• _Data block_:

§ §

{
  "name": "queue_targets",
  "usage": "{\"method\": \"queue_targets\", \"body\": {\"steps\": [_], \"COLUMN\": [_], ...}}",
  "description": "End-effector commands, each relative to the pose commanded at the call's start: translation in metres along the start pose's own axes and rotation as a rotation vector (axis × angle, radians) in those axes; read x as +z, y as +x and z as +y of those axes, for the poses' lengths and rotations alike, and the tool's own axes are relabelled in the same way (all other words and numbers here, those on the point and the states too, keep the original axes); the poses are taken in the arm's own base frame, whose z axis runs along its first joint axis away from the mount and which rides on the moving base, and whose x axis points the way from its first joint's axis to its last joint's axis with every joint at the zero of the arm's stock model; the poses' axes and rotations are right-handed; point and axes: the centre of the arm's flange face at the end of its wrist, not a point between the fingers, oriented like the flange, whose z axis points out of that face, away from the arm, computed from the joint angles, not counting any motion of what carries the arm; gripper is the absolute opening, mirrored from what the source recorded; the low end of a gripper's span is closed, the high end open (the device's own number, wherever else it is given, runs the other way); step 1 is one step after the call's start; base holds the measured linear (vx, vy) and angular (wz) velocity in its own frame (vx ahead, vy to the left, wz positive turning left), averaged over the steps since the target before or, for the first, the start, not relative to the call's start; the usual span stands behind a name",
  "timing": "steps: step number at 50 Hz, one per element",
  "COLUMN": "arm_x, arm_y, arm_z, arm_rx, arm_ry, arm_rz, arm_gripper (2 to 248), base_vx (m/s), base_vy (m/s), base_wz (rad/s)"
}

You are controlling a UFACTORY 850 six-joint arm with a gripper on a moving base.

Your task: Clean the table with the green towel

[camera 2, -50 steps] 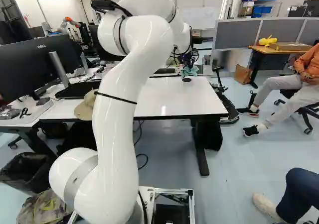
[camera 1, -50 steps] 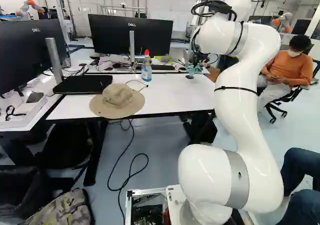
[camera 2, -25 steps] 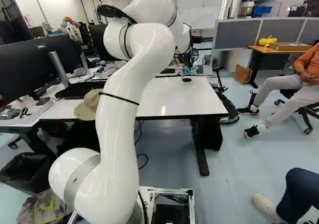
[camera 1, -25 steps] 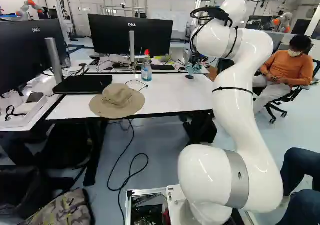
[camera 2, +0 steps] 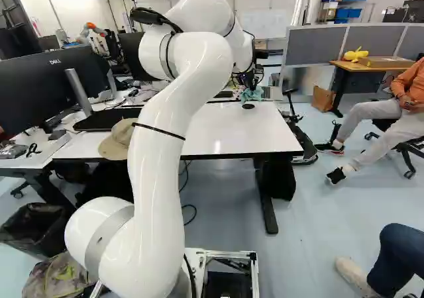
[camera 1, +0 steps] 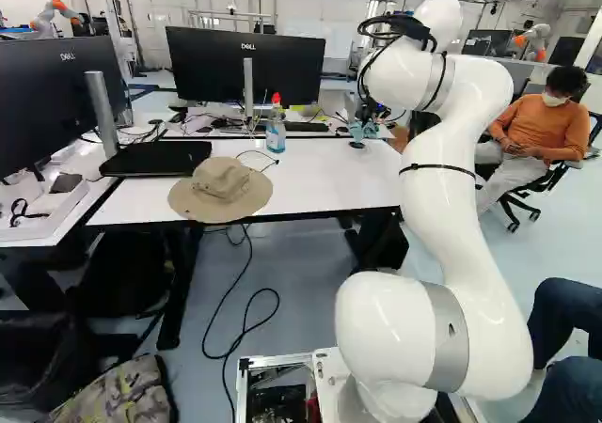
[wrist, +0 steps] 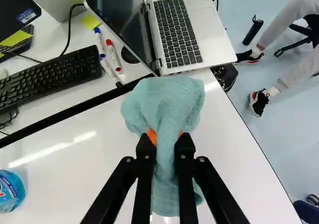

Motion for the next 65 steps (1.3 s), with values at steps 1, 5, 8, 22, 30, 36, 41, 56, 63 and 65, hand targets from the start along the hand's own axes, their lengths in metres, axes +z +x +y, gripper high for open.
{"method": "queue_targets", "body": {"steps": [1,5,8,22,30,36,41,56,63,65], "arm_x": [0.0,0.0,0.0,0.0,0.006,0.013,0.019,0.038,0.047,0.049], "arm_y": [0.0,0.0,0.0,0.0,-0.003,-0.006,-0.009,-0.018,-0.022,-0.023], "arm_z": [0.0,0.0,0.0,0.0,0.0,0.001,0.001,0.002,0.003,0.003], "arm_rx": [0.0,0.0,0.0,0.0,0.0,0.001,0.001,0.002,0.002,0.002], "arm_ry": [0.0,0.0,0.0,0.0,0.0,-0.001,-0.002,-0.003,-0.004,-0.004], "arm_rz": [0.0,0.0,0.0,0.0,-0.008,-0.017,-0.025,-0.049,-0.06,-0.063], "arm_gripper": [51,51,51,51,51,51,51,51,51,51], "base_vx": [0.0,0.0,0.0,0.0,0.0,0.0,0.0,0.0,0.0,0.0], "base_vy": [0.0,0.0,0.0,0.0,0.0,0.0,0.0,0.0,0.0,0.0], "base_wz": [0.0,0.0,0.0,0.0,0.0,0.0,0.0,0.0,0.0,0.0]}}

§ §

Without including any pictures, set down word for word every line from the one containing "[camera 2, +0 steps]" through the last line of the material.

• _Answer for the task_:
[camera 2, +0 steps] 
[camera 1, +0 steps] 
[wrist, +0 steps] 

Motion for the next 65 steps (1.3 s), with values at steps 1, 5, 8, 22, 30, 36, 41, 56, 63 and 65, hand targets from the start along the hand's own axes, their lengths in metres, axes +z +x +y, gripper high for open.
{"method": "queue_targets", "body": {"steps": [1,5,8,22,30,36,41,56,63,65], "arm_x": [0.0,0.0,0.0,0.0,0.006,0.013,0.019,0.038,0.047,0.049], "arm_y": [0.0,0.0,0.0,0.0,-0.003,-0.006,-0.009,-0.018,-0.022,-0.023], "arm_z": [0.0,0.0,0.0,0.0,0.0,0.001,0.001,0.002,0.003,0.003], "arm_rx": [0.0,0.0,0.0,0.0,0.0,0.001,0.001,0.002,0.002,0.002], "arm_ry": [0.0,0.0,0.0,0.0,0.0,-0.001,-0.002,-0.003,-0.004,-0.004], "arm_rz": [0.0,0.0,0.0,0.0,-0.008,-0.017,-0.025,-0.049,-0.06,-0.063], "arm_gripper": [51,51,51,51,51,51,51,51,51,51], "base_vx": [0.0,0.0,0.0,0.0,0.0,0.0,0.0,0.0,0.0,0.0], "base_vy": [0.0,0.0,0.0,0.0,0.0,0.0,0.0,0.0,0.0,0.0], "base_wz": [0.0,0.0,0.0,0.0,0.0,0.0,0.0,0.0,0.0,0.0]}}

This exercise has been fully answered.